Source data
━━━━━━
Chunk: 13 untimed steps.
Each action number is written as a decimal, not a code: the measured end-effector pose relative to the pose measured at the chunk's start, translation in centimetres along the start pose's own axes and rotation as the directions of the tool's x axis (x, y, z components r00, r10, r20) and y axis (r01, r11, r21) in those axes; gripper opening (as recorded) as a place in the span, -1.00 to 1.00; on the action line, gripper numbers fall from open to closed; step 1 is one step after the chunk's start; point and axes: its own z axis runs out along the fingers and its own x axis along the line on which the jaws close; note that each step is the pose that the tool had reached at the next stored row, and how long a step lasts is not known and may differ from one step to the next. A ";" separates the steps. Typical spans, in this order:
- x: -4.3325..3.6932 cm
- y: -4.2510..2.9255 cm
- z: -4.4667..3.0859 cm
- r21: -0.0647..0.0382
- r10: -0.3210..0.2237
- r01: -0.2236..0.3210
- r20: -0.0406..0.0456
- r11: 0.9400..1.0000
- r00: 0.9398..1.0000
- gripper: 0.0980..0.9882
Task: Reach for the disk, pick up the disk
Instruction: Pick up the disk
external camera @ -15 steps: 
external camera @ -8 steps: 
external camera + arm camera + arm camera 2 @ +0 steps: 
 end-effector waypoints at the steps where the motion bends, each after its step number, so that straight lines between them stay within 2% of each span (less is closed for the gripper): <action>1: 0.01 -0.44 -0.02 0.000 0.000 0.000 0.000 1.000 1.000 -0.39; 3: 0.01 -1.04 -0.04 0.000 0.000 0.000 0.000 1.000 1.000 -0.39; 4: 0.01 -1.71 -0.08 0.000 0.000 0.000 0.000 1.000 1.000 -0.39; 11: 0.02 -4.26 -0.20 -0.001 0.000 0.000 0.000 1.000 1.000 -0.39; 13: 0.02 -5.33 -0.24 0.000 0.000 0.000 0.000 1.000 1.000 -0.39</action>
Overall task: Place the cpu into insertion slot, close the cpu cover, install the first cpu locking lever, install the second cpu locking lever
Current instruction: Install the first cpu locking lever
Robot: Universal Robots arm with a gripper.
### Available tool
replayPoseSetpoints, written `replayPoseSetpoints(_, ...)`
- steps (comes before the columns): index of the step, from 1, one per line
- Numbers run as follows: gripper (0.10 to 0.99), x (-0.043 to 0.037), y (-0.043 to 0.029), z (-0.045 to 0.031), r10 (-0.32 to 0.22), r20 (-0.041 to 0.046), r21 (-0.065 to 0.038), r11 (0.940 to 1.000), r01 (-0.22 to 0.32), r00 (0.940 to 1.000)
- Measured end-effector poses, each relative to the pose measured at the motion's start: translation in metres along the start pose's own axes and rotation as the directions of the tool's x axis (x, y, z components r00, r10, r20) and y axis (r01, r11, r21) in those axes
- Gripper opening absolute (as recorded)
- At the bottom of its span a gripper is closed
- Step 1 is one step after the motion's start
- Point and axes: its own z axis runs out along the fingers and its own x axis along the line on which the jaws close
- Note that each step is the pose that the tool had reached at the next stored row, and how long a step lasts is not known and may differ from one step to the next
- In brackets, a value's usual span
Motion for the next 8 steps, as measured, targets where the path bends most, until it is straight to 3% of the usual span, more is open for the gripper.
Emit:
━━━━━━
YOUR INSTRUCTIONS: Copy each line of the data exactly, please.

OUTPUT BELOW:
Chunk: 13 untimed steps.
Each action number is written as a decimal, not a code: the measured end-effector pose relative to the pose measured at the chunk's start, translation in centimetres along the start pose's own axes and rotation as the directions of the tool's x axis (x, y, z components r00, r10, r20) and y axis (r01, r11, r21) in those axes; gripper opening (as recorded) as a place in the span, -1.00 to 1.00; on the action line, gripper numbers fall from open to closed; step 1 is one step after the chunk's start; point and axes: its own z axis runs out along the fingers and its own x axis along the line on which the jaws close; note that each step is the pose that the tool had reached at the next stored row, and how long a step lasts is not known and may differ from one step to the next. A ";" separates the steps. Typical spans, in this order:
- x: -4.3325..3.6932 cm
- y: -4.2510..2.9255 cm
- z: -4.4667..3.0859 cm
- r21: -0.0647..0.0382
- r10: -0.3210..0.2237
- r01: -0.2236..0.3210
- r20: -0.0406..0.0456
- r11: 0.9400..1.0000
- r00: 0.9398..1.0000
- gripper: 0.0980..0.9882
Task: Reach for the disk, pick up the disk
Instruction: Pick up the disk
external camera @ -15 steps: 
external camera @ -8 steps: 
external camera + arm camera + arm camera 2 @ +0 steps: 
 end-effector waypoints at the steps where the motion bends, each after its step number, so that straight lines between them stay within 2% of each span (less is closed for the gripper): <action>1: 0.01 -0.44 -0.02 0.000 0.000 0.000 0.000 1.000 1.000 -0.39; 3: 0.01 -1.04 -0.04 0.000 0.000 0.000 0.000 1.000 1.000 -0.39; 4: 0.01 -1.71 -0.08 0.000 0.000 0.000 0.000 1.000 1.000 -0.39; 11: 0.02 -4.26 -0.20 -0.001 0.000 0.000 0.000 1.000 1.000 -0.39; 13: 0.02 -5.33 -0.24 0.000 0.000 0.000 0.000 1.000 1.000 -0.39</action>
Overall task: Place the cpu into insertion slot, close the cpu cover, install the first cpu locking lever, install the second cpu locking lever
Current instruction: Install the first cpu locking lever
Robot: Universal Robots arm with a gripper.
### Available tool
replayPoseSetpoints, written `replayPoseSetpoints(_, ...)`
- steps (comes before the columns): index of the step, from 1, one per line
- Numbers run as follows: gripper (0.10 to 0.99), x (-0.043 to 0.037), y (-0.043 to 0.029), z (-0.045 to 0.031), r10 (-0.32 to 0.22), r20 (-0.041 to 0.046), r21 (-0.065 to 0.038), r11 (0.940 to 1.000), r01 (-0.22 to 0.32), r00 (0.940 to 1.000)
- Measured end-effector poses, each relative to the pose measured at the motion's start: translation in metres along the start pose's own axes and rotation as the directions of the tool's x axis (x, y, z components r00, r10, r20) and y axis (r01, r11, r21) in those axes
- Gripper opening absolute (as recorded)
- At the bottom of its span a gripper is closed
- Step 1 is one step after the motion's start
- Point and axes: its own z axis runs out along the fingers and its own x axis along the line on which the jaws close
- Note that each step is the pose that the tool had reached at the next stored row, and how long a step lasts is not known and may differ from one step to the next
- In brackets, a value's usual span
Motion for the next 8 steps, as measured, targets where the path bends most, until it is straight to 3% of the usual span, more is open for the gripper.
Emit:

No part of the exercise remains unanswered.